I've been in NYC the last few days with my daughter.

Not much to update on really. She keeps saying she's leaving but she hasn't gone anywhere yet.

I'm in full 180 mode and I'm feeling pretty good! I've been working out like crazy and in the last few weeks I've dropped 20 pounds. I also start a new job tomorrow!

I'm taking it one day at a time and making sure I'm the best person possible for my kids.


----------



## spudster

Good going! Keep it up!


----------



## bmichael

A little bit of an update.

I was going to get something out of my truck and when I walked by my wife who was sitting on the sofa, I saw that she was looking at a picture on her cellphone of the OM! 

She still said he was just a friend, and that he won't have any contact with her because of what I did! However, I'm wondering... if she's not friends with him on FB or whatever, how is she able to see his picture? I'm getting a little worried that this thing went underground when I thought it was over!

Anyway, she talked about withdrawing her retirement money in order to set up her own place. It looks like that money should come this week. I'm really sick of this whole situation!

Should I contact the OM again and warn him of the legal ramifications if he's still in contact with my wife or should I just let it go? She's still very angry at me for the whole exposure I already did, though at this point, I know it was the right thing to do.


----------



## Unsure in Seattle

No point in contacting him.
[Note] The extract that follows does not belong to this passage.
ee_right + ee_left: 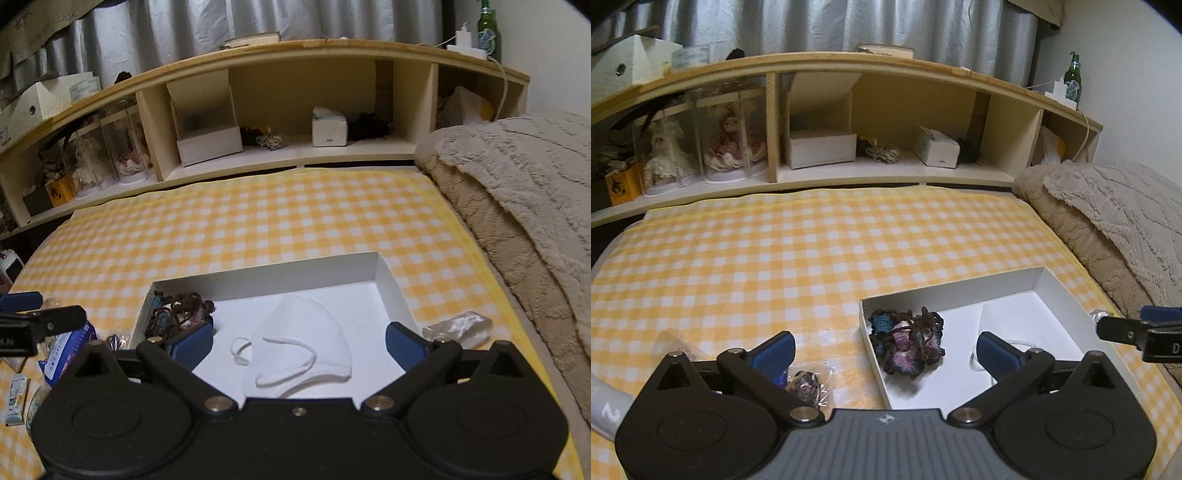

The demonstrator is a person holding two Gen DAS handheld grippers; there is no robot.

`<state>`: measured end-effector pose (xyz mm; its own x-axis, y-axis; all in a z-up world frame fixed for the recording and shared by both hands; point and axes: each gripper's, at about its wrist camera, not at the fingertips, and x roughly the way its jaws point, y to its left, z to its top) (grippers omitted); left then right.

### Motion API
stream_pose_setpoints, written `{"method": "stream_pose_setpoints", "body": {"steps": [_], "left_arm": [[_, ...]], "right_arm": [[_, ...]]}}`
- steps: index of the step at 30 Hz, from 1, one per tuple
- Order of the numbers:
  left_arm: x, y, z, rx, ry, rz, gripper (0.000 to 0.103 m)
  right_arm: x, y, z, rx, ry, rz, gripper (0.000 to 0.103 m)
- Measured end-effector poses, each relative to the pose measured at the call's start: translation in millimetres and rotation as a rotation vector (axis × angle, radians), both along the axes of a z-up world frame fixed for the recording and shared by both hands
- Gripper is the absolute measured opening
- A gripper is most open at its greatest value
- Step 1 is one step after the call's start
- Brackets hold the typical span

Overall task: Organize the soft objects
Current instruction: 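Move both tools back over the remaining items on the bed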

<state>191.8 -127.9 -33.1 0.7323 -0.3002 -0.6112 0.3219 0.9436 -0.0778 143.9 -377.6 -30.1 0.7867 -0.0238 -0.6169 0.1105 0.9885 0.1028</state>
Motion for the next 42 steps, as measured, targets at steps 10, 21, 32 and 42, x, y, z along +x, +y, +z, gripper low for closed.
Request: {"method": "stream_pose_setpoints", "body": {"steps": [10,21,32,42], "left_arm": [[-31,13,17,-0.012,-0.028,0.024,0.103],[-61,32,26,-0.027,-0.042,0.041,0.103],[-79,72,38,-0.036,-0.078,0.113,0.103],[-86,118,35,-0.018,-0.074,0.199,0.103]], "right_arm": [[-36,0,14,0.005,-0.035,-0.043,0.103],[-59,16,28,0.006,-0.072,-0.004,0.103],[-60,49,32,-0.018,-0.079,0.052,0.103],[-46,89,28,0.030,-0.089,0.143,0.103]]}}
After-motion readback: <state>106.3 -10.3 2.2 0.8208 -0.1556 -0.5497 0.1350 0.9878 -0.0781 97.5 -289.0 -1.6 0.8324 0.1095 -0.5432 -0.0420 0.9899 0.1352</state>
Leave it all to your lawyer at this point-


----------



## happyman64

BMichael,

Do not do anything right now. I would sit tight and see what your wife does. Let her look at his picture all day. She is in the fog!!!

Keep implementing the 180 for you. Detach from your wife as best you can. Keep the interaction with her about the kids and only the kids.

Either she goes true NC and is remorseful or she moves out to be single again. That will be your answer. She is either in the marriage or out of the marriage and leaving the family.

You have done nothing wrong.

HM64

PS
Your daughter must be very talented. Those are great schools you were looking at together. I live in NY and you have to show great talent/promise to attend there. Good Luck to Her.


----------



## bmichael

I know reconciling isn't really part of the 180, but if I have any hope of doing so down the road, shouldn't I make sure this EA is over with now?

She's definitely planning to move out. She's withdrawn her retirement funds to do so.


----------



## happyman64

No. How will know it is over. You cannot control her. If she is set to go then let her go. From the way she is acting she is going to move out and take the A to the next level.

If she moves out then go see your attorney. Your wife wants to be single. She just has not told you.

And I know you are hurt but it will get worse. Go see your attorney if she moves out.
_Posted via Mobile Device_


----------



## Chaparral

bmichael said:


> I know reconciling isn't really part of the 180, but if I have any hope of doing so down the road, shouldn't I make sure this EA is over with now?
> 
> She's definitely planning to move out. She's withdrawn her retirement funds to do so.


Her retirement funds are half yours.


----------



## happyman64

chapparal said:


> Her retirement funds are half yours.


Good point! I bet she does not know that.
_Posted via Mobile Device_


----------



## bmichael

happyman64 said:


> No. How will know it is over. You cannot control her. If she is set to go then let her go. From the way she is acting she is going to move out and take the A to the next level.
> 
> If she moves out then go see your attorney. Your wife wants to be single. She just has not told you.
> 
> And I know you are hurt but it will get worse. Go see your attorney if she moves out.
> _Posted via Mobile Device_


She can't take this A to the next level because he's in Denver and is moving to Chicago. I've seen the messages confirming this.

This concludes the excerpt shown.